[Assignment] A faithful copy of all the data below, please; leave no line out.

[Provided data]
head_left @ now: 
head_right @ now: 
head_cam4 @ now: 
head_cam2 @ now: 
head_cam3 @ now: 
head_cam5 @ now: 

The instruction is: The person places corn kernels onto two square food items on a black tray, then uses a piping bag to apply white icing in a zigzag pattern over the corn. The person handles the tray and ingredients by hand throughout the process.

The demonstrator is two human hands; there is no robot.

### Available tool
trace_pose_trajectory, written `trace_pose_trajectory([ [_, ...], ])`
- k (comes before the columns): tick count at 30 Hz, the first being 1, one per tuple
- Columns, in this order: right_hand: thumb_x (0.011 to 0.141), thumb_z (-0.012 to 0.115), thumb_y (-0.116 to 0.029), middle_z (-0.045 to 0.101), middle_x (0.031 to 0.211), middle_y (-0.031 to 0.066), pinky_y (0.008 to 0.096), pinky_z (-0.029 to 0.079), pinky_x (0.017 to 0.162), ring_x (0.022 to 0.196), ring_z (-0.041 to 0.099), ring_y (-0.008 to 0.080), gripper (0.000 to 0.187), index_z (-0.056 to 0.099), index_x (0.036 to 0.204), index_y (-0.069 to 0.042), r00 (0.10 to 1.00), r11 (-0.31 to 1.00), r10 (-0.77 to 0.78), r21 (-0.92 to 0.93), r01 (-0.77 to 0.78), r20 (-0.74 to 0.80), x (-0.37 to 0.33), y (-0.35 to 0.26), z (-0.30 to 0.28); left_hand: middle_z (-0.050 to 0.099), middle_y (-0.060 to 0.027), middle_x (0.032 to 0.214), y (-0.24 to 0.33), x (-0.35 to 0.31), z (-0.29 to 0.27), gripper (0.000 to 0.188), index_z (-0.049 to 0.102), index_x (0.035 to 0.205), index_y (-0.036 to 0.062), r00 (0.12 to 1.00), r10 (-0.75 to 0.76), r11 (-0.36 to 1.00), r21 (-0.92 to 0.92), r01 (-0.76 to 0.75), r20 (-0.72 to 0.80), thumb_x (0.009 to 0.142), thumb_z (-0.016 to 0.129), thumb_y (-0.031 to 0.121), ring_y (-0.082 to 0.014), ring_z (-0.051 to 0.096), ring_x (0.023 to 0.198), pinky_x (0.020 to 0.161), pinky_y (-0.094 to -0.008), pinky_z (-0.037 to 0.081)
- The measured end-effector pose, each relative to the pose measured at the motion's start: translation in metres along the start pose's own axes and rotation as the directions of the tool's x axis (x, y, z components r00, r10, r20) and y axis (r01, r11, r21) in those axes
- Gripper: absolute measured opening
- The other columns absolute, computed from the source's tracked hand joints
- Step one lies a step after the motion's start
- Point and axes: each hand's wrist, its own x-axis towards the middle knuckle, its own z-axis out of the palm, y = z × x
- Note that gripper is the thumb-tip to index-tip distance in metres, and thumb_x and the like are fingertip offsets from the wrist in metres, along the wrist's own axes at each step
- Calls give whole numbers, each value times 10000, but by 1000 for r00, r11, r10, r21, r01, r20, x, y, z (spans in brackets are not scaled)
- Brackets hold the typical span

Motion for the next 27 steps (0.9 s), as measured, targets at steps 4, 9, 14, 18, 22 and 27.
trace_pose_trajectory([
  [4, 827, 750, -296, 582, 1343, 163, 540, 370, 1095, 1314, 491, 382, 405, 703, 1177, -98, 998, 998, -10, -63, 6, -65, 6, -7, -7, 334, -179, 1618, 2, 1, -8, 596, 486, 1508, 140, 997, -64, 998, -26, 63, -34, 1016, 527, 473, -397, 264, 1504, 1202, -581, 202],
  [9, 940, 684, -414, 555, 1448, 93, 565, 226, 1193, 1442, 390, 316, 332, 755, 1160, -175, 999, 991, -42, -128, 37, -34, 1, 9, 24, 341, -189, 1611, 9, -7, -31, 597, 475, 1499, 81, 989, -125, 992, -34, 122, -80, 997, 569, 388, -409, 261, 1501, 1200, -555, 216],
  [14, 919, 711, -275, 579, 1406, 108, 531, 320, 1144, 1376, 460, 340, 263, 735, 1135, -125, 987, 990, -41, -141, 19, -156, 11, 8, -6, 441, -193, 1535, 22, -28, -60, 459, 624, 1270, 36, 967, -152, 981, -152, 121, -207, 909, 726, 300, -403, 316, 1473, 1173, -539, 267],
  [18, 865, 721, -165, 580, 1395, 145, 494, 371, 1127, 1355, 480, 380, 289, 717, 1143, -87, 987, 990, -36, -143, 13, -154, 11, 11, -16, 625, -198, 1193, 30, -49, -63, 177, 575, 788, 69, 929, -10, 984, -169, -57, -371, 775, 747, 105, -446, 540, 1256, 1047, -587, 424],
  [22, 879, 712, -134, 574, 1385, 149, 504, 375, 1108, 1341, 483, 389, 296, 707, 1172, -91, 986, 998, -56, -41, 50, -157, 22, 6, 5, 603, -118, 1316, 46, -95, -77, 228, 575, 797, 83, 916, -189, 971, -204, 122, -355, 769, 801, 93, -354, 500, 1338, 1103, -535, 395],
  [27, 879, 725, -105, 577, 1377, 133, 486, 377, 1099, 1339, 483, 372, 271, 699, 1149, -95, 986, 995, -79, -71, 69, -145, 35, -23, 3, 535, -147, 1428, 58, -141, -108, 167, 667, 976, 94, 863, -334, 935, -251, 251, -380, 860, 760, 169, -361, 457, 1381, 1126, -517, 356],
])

[Result]
head_left @ now: 
head_right @ now: 
head_cam4 @ now: 
head_cam2 @ now: 
head_cam3 @ now: 
head_cam5 @ now: 

The instruction is: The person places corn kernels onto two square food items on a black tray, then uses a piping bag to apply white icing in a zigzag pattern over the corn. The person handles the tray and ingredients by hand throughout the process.

The demonstrator is two human hands; there is no robot.

### Available tool
trace_pose_trajectory, written `trace_pose_trajectory([ [_, ...], ])`
- k (comes before the columns): tick count at 30 Hz, the first being 1, one per tuple
- Columns, in this order: right_hand: thumb_x (0.011 to 0.141), thumb_z (-0.012 to 0.115), thumb_y (-0.116 to 0.029), middle_z (-0.045 to 0.101), middle_x (0.031 to 0.211), middle_y (-0.031 to 0.066), pinky_y (0.008 to 0.096), pinky_z (-0.029 to 0.079), pinky_x (0.017 to 0.162), ring_x (0.022 to 0.196), ring_z (-0.041 to 0.099), ring_y (-0.008 to 0.080), gripper (0.000 to 0.187), index_z (-0.056 to 0.099), index_x (0.036 to 0.204), index_y (-0.069 to 0.042), r00 (0.10 to 1.00), r11 (-0.31 to 1.00), r10 (-0.77 to 0.78), r21 (-0.92 to 0.93), r01 (-0.77 to 0.78), r20 (-0.74 to 0.80), x (-0.37 to 0.33), y (-0.35 to 0.26), z (-0.30 to 0.28); left_hand: middle_z (-0.050 to 0.099), middle_y (-0.060 to 0.027), middle_x (0.032 to 0.214), y (-0.24 to 0.33), x (-0.35 to 0.31), z (-0.29 to 0.27), gripper (0.000 to 0.188), index_z (-0.049 to 0.102), index_x (0.035 to 0.205), index_y (-0.036 to 0.062), r00 (0.12 to 1.00), r10 (-0.75 to 0.76), r11 (-0.36 to 1.00), r21 (-0.92 to 0.92), r01 (-0.76 to 0.75), r20 (-0.72 to 0.80), thumb_x (0.009 to 0.142), thumb_z (-0.016 to 0.129), thumb_y (-0.031 to 0.121), ring_y (-0.082 to 0.014), ring_z (-0.051 to 0.096), ring_x (0.023 to 0.198), pinky_x (0.020 to 0.161), pinky_y (-0.094 to -0.008), pinky_z (-0.037 to 0.081)
- The measured end-effector pose, each relative to the pose measured at the motion's start: translation in metres along the start pose's own axes and rotation as the directions of the tool's x axis (x, y, z components r00, r10, r20) and y axis (r01, r11, r21) in those axes
- Gripper: absolute measured opening
- The other columns absolute, computed from the source's tracked hand joints
- Step one lies a step after the motion's start
- Point and axes: each hand's wrist, its own x-axis towards the middle knuckle, its own z-axis out of the palm, y = z × x
- Note that gripper is the thumb-tip to index-tip distance in metres, and thumb_x and the like are fingertip offsets from the wrist in metres, along the wrist's own axes at each step
- Calls give whole numbers, each value times 10000, but by 1000 for r00, r11, r10, r21, r01, r20, x, y, z (spans in brackets are not scaled)
- Brackets hold the typical span

Motion for the next 27 steps (0.9 s), as measured, targets at steps 4, 9, 14, 18, 22 and 27.
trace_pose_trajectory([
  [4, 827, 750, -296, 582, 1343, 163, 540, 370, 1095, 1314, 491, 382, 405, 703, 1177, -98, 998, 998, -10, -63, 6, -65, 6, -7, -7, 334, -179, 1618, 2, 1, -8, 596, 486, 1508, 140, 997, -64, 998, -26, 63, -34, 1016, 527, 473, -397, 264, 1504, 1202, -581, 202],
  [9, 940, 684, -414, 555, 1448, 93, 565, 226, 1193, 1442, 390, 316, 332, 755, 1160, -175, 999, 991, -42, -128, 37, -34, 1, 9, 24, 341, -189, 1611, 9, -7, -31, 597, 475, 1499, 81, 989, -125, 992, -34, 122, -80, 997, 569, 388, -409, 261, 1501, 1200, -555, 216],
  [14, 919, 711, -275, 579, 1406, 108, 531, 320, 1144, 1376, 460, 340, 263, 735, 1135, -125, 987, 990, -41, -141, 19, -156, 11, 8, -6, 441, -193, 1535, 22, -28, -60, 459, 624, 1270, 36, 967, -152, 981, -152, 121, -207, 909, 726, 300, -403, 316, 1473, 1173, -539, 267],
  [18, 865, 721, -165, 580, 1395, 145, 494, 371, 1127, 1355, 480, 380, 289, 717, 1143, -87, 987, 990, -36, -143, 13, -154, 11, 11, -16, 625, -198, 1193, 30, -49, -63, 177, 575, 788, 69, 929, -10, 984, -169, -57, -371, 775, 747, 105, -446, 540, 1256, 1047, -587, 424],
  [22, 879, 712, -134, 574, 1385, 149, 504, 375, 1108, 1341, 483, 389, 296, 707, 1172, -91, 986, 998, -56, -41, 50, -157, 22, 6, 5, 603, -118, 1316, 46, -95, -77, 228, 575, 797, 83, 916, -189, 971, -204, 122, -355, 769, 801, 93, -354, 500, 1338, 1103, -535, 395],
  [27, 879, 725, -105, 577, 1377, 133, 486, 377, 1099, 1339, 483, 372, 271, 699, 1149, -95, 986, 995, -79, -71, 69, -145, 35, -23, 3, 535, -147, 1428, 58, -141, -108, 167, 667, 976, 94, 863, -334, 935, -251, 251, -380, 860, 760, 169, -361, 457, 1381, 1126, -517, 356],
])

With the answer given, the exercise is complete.